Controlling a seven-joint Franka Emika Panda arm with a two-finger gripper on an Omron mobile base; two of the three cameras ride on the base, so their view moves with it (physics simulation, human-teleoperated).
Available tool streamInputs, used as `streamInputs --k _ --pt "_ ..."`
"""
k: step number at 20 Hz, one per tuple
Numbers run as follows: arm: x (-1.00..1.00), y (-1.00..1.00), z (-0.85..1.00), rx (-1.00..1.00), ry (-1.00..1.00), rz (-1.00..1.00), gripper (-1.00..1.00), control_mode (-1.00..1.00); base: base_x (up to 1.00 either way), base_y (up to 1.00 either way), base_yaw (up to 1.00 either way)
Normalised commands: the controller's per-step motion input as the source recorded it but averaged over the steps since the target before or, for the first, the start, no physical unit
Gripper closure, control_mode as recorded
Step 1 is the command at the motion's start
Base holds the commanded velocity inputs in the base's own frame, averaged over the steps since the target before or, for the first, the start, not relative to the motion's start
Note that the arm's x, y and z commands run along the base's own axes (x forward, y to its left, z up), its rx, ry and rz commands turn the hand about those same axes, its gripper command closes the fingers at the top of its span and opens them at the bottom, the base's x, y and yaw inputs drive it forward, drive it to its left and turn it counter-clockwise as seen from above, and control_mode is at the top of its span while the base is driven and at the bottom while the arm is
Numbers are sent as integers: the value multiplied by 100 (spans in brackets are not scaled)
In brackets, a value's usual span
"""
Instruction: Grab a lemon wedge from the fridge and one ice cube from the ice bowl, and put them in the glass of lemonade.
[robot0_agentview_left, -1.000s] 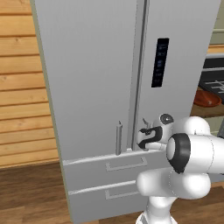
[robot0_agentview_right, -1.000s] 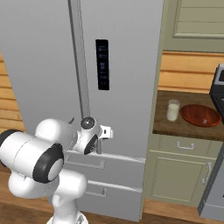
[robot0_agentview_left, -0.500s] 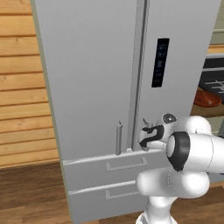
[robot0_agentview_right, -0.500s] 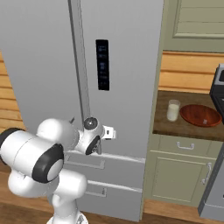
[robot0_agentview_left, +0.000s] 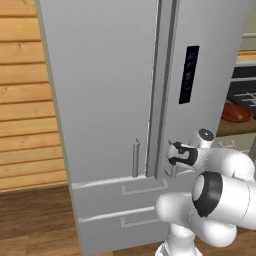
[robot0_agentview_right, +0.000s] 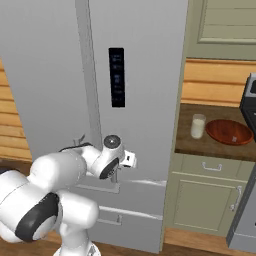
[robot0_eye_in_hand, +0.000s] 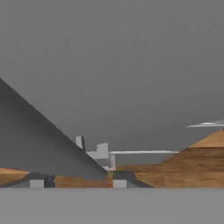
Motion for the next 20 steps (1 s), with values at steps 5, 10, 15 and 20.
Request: streamInputs --k 5,10,15,20 --pt "-80 -100 11 15 -1 -13 100 -100 0 0 0" --pt "-87 -92 0 12 -9 -16 100 -100 0 0 0" --pt "-76 -57 11 8 -4 -16 -100 -100 0 0 0" --pt "-80 -8 93 2 -3 0 -100 -100 0 0 0"
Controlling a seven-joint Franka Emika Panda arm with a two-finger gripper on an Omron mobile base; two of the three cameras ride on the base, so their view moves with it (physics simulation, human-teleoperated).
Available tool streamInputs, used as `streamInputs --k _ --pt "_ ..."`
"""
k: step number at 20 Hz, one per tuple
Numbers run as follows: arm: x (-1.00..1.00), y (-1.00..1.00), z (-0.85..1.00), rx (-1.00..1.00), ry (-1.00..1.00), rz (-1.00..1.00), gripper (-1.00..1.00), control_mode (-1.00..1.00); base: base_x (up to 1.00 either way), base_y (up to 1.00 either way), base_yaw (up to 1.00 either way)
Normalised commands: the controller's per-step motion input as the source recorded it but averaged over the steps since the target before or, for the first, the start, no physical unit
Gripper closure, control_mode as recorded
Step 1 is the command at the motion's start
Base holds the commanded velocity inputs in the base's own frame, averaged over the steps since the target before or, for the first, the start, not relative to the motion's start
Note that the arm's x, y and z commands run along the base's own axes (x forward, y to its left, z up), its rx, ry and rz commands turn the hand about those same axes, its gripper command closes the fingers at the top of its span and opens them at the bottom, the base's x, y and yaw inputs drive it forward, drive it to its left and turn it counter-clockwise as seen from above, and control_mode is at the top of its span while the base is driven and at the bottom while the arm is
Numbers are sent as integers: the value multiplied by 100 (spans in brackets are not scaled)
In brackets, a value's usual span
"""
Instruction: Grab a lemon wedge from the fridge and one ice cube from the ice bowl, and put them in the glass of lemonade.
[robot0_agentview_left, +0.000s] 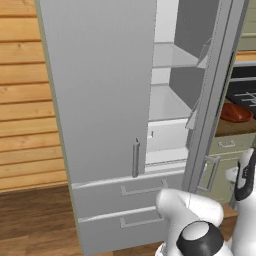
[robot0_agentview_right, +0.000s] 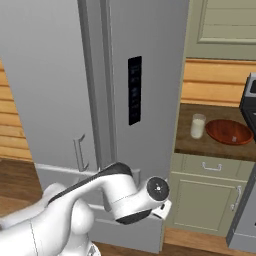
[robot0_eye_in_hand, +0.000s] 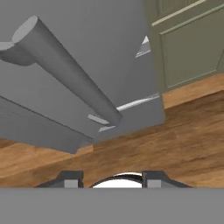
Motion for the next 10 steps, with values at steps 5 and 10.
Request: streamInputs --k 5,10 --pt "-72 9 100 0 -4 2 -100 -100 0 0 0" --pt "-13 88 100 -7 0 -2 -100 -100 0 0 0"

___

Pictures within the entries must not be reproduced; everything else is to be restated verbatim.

**RESULT FOR THIS EXERCISE:**
Controlling a seven-joint Franka Emika Panda arm with a two-finger gripper on an Omron mobile base; two of the three cameras ride on the base, so their view moves with it (physics simulation, human-teleoperated).
Available tool streamInputs, used as `streamInputs --k _ --pt "_ ..."`
"""
k: step number at 20 Hz, one per tuple
Numbers run as follows: arm: x (-1.00..1.00), y (-1.00..1.00), z (-0.85..1.00), rx (-1.00..1.00), ry (-1.00..1.00), rz (-1.00..1.00), gripper (-1.00..1.00), control_mode (-1.00..1.00); base: base_x (up to 1.00 either way), base_y (up to 1.00 either way), base_yaw (up to 1.00 either way)
Normalised commands: the controller's per-step motion input as the source recorded it but averaged over the steps since the target before or, for the first, the start, no physical unit
Gripper closure, control_mode as recorded
Step 1 is the command at the motion's start
Base holds the commanded velocity inputs in the base's own frame, averaged over the steps since the target before or, for the first, the start, not relative to the motion's start
Note that the arm's x, y and z commands run along the base's own axes (x forward, y to its left, z up), its rx, ry and rz commands turn the hand about those same axes, its gripper command closes the fingers at the top of its span and opens them at the bottom, the base's x, y and yaw inputs drive it forward, drive it to its left and turn it counter-clockwise as seen from above, and control_mode is at the top of its span while the base is driven and at the bottom while the arm is
Numbers are sent as integers: the value multiplied by 100 (spans in brackets are not scaled)
In brackets, a value's usual span
"""
Instruction: Grab a lemon wedge from the fridge and one ice cube from the ice bowl, and put them in the glass of lemonade.
[robot0_agentview_left, -1.000s] 
[robot0_agentview_right, -1.000s] 
[robot0_agentview_left, -0.500s] 
[robot0_agentview_right, -0.500s] 
[robot0_agentview_left, +0.000s] 
[robot0_agentview_right, +0.000s] 
[robot0_eye_in_hand, +0.000s] 
Motion for the next 20 steps (1 s), with values at steps 5, 10, 15 and 20.
Request: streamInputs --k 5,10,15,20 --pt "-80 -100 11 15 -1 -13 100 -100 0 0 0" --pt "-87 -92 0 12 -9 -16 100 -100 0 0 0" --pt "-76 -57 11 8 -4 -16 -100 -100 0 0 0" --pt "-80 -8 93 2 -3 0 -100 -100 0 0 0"
Controlling a seven-joint Franka Emika Panda arm with a two-finger gripper on an Omron mobile base; two of the three cameras ride on the base, so their view moves with it (physics simulation, human-teleoperated).
Available tool streamInputs, used as `streamInputs --k _ --pt "_ ..."`
"""
k: step number at 20 Hz, one per tuple
Numbers run as follows: arm: x (-1.00..1.00), y (-1.00..1.00), z (-0.85..1.00), rx (-1.00..1.00), ry (-1.00..1.00), rz (-1.00..1.00), gripper (-1.00..1.00), control_mode (-1.00..1.00); base: base_x (up to 1.00 either way), base_y (up to 1.00 either way), base_yaw (up to 1.00 either way)
Normalised commands: the controller's per-step motion input as the source recorded it but averaged over the steps since the target before or, for the first, the start, no physical unit
Gripper closure, control_mode as recorded
Step 1 is the command at the motion's start
Base holds the commanded velocity inputs in the base's own frame, averaged over the steps since the target before or, for the first, the start, not relative to the motion's start
Note that the arm's x, y and z commands run along the base's own axes (x forward, y to its left, z up), its rx, ry and rz commands turn the hand about those same axes, its gripper command closes the fingers at the top of its span and opens them at the bottom, the base's x, y and yaw inputs drive it forward, drive it to its left and turn it counter-clockwise as seen from above, and control_mode is at the top of its span while the base is driven and at the bottom while the arm is
Numbers are sent as integers: the value multiplied by 100 (spans in brackets are not scaled)
In brackets, a value's usual span
"""
Instruction: Grab a lemon wedge from the fridge and one ice cube from the ice bowl, and put them in the glass of lemonade.
[robot0_agentview_left, +0.000s] 
[robot0_agentview_right, +0.000s] 
[robot0_eye_in_hand, +0.000s] 
Motion for the next 10 steps, with values at steps 5 and 10.
Request: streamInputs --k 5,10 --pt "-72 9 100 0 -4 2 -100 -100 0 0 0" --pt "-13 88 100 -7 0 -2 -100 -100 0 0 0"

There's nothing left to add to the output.